Most of the world’s remaining tropical forests are degraded forests located inside human-modified landscapes (HMLs). HMLs consist of a mosaic of land-uses and are dynamic, especially when recently colonized. Little is known about how HMLs evolve and under what conditions forests can persist and contribute to the maintenance of multiple landscape functions and services. This seriously hampers land-use planning, resulting in a rapid loss of natural habitat, biodiversity and landscape functions.
Aim: The objective of this study is to determine the social-ecological drivers of forest landscape change (changes in forest quantity, quality and spatial pattern) in human-modified landscapes and the consequences for landscape multifunctionality.
Methodology: I will study a humid tropical region in Chiapas, Mexico. This region (~1000 km2) was recently colonized by 38 agricultural settler communities and exhibits a high diversity of landscape configurations. Communities migrated from wide range of locations, and thereby represent a high diversity of sociocultural backgrounds and variation in local ecological knowledge.

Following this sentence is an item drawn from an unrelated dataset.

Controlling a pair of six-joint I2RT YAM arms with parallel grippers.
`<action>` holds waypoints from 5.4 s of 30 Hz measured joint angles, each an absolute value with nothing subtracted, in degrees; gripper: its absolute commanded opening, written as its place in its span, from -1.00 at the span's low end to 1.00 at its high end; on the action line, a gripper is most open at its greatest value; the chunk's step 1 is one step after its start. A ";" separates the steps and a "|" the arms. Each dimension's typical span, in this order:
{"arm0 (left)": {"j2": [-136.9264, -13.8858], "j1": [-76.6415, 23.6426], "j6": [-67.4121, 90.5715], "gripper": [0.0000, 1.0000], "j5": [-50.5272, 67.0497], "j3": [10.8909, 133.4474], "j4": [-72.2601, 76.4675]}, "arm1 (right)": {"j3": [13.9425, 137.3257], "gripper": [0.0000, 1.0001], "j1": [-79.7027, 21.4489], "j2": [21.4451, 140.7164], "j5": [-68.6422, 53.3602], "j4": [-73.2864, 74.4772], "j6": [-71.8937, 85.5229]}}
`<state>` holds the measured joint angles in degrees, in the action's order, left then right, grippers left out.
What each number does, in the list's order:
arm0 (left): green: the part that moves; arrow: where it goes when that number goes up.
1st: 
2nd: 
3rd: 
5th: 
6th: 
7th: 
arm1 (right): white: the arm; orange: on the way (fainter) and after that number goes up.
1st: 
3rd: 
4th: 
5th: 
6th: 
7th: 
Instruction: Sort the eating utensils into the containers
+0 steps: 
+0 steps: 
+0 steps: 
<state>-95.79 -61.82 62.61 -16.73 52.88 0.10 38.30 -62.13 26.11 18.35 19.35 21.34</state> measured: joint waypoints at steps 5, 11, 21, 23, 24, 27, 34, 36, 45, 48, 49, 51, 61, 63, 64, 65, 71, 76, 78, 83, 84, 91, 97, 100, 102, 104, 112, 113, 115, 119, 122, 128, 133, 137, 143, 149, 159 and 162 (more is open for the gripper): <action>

This, together with community characteristics (e.g. population density), biophysical characteristics and external influences, is expected to have shaped land-use decisions, landscape configurations and landscape functions. I will unravel the main social-ecological drivers of forest landscape changes, focusing on changes in forest quantity, forest quality and spatial pattern, and its consequences for landscape multifunctionality. I will combine participatory methods with a modelling approach to explore new landscape configurations in which negative trade-offs between important landscape functions are minimized.